We all appreciate and admire the French cuisine and our London would be very poor without a great restaurants of this type in our otherwise rich on market of different cuisines. I could start telling you all about Alain Ducasse by praising its exquisite cuisine or recommending it for various occasions or even by talking sweet about their service. But first of all, I just have these three most important words to say about the French restaurant at the Dorchester: attention to details.
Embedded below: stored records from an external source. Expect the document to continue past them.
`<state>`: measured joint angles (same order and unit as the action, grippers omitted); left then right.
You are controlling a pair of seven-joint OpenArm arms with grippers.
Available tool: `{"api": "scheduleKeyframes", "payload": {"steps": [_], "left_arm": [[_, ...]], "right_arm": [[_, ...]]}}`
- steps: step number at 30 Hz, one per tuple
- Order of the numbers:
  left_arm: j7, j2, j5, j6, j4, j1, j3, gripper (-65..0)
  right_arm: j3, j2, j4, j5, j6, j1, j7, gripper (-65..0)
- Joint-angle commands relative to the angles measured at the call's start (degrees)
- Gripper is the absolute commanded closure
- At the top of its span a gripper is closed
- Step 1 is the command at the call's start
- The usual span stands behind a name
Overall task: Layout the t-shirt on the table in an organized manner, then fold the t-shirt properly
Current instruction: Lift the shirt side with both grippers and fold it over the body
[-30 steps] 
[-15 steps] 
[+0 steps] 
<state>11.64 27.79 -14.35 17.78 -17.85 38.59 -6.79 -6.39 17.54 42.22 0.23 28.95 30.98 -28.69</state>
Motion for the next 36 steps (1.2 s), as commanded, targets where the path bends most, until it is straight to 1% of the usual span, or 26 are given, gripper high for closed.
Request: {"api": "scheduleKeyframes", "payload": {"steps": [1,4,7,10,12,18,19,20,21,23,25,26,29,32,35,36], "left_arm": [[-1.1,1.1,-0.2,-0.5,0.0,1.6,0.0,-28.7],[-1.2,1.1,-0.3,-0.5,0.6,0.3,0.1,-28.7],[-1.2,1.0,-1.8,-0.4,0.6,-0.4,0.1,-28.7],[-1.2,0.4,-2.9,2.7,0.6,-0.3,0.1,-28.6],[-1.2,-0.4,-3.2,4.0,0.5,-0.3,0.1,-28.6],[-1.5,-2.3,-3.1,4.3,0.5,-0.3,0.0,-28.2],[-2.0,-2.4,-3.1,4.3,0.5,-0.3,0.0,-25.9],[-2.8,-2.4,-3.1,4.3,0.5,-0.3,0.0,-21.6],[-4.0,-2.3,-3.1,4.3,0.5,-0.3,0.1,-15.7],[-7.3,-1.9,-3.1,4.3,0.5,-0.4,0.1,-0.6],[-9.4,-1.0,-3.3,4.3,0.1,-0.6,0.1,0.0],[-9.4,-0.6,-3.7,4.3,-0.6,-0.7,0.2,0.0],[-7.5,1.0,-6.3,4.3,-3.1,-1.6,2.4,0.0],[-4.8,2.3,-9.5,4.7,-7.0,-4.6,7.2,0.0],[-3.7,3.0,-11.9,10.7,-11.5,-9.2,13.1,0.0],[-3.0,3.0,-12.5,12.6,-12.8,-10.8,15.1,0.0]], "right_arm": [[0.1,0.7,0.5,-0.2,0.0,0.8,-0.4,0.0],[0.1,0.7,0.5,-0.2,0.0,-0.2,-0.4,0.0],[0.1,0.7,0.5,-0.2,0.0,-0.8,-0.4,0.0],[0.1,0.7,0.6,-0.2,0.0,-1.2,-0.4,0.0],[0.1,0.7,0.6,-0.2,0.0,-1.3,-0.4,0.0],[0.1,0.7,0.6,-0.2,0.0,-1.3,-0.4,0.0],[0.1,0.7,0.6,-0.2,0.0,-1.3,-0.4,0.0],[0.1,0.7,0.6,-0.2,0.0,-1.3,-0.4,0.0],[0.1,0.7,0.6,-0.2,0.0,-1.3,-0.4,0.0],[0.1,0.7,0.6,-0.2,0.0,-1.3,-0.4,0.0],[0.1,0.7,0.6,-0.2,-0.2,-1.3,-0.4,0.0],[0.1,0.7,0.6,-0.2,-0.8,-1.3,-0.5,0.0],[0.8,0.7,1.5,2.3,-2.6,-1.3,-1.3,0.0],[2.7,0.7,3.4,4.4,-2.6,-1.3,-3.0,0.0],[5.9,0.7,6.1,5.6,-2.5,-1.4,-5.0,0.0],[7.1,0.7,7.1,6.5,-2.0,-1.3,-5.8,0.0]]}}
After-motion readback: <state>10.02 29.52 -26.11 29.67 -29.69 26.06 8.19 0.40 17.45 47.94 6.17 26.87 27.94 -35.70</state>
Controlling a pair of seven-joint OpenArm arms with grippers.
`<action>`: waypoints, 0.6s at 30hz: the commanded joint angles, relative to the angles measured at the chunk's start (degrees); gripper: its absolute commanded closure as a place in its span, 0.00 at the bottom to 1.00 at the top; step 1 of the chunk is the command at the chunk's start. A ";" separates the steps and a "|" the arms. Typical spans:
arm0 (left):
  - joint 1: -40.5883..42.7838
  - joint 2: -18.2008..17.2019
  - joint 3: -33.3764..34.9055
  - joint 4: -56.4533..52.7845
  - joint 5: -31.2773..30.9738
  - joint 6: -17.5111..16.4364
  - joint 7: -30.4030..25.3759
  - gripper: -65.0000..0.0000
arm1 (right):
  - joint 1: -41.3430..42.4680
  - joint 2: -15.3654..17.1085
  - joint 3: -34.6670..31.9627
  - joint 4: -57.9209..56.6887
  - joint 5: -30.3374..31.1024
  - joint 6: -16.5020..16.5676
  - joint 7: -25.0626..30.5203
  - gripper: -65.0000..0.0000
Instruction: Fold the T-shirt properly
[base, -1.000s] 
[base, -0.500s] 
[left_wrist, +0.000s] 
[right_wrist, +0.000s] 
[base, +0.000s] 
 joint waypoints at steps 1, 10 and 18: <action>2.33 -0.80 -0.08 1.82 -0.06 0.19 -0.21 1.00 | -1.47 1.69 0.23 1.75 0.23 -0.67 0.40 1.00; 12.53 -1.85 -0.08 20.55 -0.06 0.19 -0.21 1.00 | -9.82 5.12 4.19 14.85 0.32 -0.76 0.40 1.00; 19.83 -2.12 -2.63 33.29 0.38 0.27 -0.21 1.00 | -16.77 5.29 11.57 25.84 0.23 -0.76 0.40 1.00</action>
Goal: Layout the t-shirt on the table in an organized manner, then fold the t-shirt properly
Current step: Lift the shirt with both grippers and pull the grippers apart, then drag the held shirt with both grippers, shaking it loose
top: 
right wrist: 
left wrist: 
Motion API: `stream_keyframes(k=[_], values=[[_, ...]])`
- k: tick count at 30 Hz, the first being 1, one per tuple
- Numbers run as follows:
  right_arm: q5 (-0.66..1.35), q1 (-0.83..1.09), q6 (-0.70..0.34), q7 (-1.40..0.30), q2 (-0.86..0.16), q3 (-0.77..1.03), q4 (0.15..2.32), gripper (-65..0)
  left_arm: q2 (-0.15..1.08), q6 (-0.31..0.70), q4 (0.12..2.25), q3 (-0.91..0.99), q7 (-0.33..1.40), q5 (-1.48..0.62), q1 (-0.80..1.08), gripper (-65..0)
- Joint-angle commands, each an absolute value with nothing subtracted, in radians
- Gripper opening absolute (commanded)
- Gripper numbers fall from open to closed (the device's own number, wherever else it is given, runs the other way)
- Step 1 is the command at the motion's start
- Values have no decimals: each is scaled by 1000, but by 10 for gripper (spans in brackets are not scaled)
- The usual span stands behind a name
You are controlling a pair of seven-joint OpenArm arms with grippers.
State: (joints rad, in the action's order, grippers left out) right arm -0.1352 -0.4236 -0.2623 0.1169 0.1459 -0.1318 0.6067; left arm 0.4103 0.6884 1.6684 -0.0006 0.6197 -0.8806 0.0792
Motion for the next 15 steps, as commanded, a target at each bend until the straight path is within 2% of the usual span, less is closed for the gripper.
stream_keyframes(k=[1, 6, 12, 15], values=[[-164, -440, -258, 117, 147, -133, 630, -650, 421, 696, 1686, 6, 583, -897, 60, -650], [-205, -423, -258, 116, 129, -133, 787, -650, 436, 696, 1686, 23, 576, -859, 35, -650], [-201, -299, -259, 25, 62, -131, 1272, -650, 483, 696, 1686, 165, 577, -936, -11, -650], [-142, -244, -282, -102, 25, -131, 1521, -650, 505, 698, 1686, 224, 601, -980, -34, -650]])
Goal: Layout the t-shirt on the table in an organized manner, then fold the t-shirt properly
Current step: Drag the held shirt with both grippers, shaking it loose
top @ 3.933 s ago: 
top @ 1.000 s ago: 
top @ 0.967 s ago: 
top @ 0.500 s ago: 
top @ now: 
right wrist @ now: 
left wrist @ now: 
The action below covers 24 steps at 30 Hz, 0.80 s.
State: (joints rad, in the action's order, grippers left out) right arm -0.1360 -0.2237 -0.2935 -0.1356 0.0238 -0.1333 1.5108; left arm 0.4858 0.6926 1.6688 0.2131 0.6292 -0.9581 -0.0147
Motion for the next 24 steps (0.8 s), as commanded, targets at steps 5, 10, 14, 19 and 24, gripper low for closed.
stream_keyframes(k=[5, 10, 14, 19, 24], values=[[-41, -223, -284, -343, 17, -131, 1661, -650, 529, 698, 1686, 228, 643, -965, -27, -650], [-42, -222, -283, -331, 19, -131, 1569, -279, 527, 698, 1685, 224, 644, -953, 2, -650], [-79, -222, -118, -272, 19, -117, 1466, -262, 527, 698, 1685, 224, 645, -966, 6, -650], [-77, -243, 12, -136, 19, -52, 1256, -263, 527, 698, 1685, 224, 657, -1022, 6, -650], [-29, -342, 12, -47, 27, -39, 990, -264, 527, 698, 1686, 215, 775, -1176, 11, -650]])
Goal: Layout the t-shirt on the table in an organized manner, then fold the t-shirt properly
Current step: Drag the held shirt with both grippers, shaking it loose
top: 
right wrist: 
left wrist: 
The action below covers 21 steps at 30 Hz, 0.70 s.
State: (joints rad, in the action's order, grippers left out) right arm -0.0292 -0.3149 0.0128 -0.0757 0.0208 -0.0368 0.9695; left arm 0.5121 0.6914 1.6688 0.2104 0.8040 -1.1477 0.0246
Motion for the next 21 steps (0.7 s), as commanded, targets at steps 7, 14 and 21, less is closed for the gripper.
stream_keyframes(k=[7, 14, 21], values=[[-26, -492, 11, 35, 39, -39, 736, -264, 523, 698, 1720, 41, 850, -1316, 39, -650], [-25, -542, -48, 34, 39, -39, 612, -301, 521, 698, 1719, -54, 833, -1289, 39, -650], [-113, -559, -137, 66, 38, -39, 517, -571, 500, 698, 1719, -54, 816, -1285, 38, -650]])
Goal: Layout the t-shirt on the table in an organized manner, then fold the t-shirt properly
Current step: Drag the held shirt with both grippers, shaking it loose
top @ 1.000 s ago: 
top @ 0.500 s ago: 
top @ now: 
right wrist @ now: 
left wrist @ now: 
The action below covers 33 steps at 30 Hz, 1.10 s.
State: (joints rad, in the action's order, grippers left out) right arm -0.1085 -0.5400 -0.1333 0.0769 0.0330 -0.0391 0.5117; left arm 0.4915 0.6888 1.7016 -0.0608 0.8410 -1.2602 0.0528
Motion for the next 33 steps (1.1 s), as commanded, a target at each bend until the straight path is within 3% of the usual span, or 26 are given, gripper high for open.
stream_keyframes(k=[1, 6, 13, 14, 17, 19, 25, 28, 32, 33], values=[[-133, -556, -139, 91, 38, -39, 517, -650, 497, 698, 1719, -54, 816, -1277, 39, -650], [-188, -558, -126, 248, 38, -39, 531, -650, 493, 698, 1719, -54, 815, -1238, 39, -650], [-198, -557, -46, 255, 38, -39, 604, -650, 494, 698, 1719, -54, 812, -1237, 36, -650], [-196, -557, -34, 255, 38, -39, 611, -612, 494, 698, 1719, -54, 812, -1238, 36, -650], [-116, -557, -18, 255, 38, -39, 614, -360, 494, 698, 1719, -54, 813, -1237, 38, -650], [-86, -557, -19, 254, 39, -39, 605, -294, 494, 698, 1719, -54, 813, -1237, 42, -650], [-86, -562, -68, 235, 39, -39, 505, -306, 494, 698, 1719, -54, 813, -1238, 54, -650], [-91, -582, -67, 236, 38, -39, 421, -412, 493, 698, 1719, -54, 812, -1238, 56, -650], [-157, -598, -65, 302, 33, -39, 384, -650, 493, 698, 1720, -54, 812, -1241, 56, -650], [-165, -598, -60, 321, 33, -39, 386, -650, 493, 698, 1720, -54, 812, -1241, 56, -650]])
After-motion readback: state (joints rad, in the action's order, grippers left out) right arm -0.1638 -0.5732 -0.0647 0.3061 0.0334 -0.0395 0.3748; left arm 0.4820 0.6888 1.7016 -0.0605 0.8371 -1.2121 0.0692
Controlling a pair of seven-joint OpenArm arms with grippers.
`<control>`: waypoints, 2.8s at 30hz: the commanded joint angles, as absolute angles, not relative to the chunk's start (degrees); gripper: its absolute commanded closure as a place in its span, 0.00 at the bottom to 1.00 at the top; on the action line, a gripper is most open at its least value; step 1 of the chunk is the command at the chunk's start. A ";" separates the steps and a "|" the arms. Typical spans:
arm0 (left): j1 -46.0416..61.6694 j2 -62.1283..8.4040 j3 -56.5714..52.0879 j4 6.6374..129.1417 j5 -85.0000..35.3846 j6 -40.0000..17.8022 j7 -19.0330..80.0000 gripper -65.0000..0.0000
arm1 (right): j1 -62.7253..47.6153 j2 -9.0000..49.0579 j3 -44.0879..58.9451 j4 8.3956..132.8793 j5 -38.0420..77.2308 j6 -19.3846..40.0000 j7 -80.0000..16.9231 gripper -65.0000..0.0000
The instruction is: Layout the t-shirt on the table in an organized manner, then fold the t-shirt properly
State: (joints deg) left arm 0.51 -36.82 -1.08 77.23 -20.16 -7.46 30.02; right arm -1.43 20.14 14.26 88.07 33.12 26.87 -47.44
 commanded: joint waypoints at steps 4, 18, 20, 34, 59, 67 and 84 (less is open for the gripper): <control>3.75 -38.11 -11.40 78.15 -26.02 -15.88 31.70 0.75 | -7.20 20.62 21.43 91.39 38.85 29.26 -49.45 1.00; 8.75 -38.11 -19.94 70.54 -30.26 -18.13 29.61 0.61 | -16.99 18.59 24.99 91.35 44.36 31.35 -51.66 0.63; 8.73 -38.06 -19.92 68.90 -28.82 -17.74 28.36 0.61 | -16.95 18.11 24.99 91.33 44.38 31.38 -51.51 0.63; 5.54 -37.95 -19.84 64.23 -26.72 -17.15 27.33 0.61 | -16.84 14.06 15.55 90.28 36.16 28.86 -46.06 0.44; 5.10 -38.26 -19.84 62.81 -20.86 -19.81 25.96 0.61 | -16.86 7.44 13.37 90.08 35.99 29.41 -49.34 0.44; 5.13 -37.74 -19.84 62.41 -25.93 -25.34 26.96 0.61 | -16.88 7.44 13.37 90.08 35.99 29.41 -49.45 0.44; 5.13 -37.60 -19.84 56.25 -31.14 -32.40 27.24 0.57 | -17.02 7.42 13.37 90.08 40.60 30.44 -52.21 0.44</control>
That seems to be the main theme regarding any feature of the venue. From the first step you take at Alan Ducasse you shall indisputably be struck by the delicate and caring manner of service – every staff member finds an appropriate way to excuse themselves from whatever they are currently doing and welcome you into this land of luxury. Next, you are kindly taken to your immaculately set (in plenty of spare time before your arrival) table and you can start enjoying the interior which probably is what the word ‘elegancy’ was created for. The walls, furniture and table sets overflow in coffee and cream colours and every decoration or utensil before you is magically positioned in it just right place and in tune with every other and with the whole atmosphere that you’ve recently sunk into.
Now is the time to mention one of Alain Ducasse’s paramount features. If you wish to visit the restaurant for an occasion that requires privacy, you are not obliged to reserve the whole 82 seats capacity venue. There are three premises that were made for private events.
Table Lumière is the smallest of these, yet it is the centrepiece of the restaurant. The table is rounded by a luminescent oval curtain made up of 4 500 fibre optics all the way from the ceiling down to the floor, obscuring the special guests while allowing them to remain in the ambient atmosphere of the restaurant. Its capacity is 2-6 guests. The interior is coloured in relatively dark tones and what is peculiar about it are the thousands of green silk buttons placed on every wall. Resembling the sight of an oasis it proves to be spacious while remaining cosy and intimate.
Salon Privè is a slightly bigger and more secluded premises. It can seat 6 to 12 guests
The largest of the three salons is Salon Park Lane. Its capacity is 14-30 guests and with its naturally light style, impressive ceilings and vast French windows, the salon is the place to have a dashing and unforgettable evening.
Now let’s move along to the reason you opened this article at the first place – food. Alain Ducasse’s is Jocelyn Herland, who has moved from a French venue straight to London and continued creating marvellous dishes. There are several menus that he has comprised for the restaurant:
À la Carte & Tasting – the best seasonal produce, excellently combined to give you the opportunity of tasting Herland’s genius. You can have 3 courses for the price of £95, 4 for £115 or the whole 7 meal menu for £135.
The Lunch Hour Menu is a more affordable combination of courses, two glasses of wine, a bottle of water and coffee.
One of the restaurant’s most praised menus is The Seasonal Menu which is a feast of the season’s freshest gifts turned into a work of art in a dish. For vegetarians this menu is altered into the Menu Jardin with still so finest recipes but no meat. The first one will cost you about £180 and the second – £110.
And not the miss the remarkable supplement to the contemporary French cuisine – a 1000-bin wine list coming with an attentively picked team of sommeliers who offer professional and at the same time accessible service. You get the chance to try out a typical French taste or a modern flavour of the New World or Europe at the price of £12-£60 a glass and less than £100 or more than $4000 per bottle.
Take a look at the wine list here – Wine List
The prices are not what you spend on a casual Thursday for dinner or lunch, but after all that is why a visit to the Alain Ducasse is called ‘a treat’ not ‘a snack’. The praises for this venue are undeniable. Visitors who have decided to take a tour in London, local couples who chose to celebrate a remainder of their love or business entrepreneurs yearning to impress a colleague all share the opinion that Alain Ducasse is 100% worth it.
That is most definitely what Alain Ducasse himself has always wanted to hear. The venue in London is one of 27 restaurants (in 8 different countries) owned by the same chef and when it first opened in 2007 it was welcomed with a few contradictory views. However, only three years later it received its 3 Michelin stars and has ever since kept up with its reputation due to the owner’s philosophy: : overcome outside objectives as well as my own limitations in order to move forward.
So if you are considering the idea of paying this icon of luxury a visit, I cannot think of a good reason not to.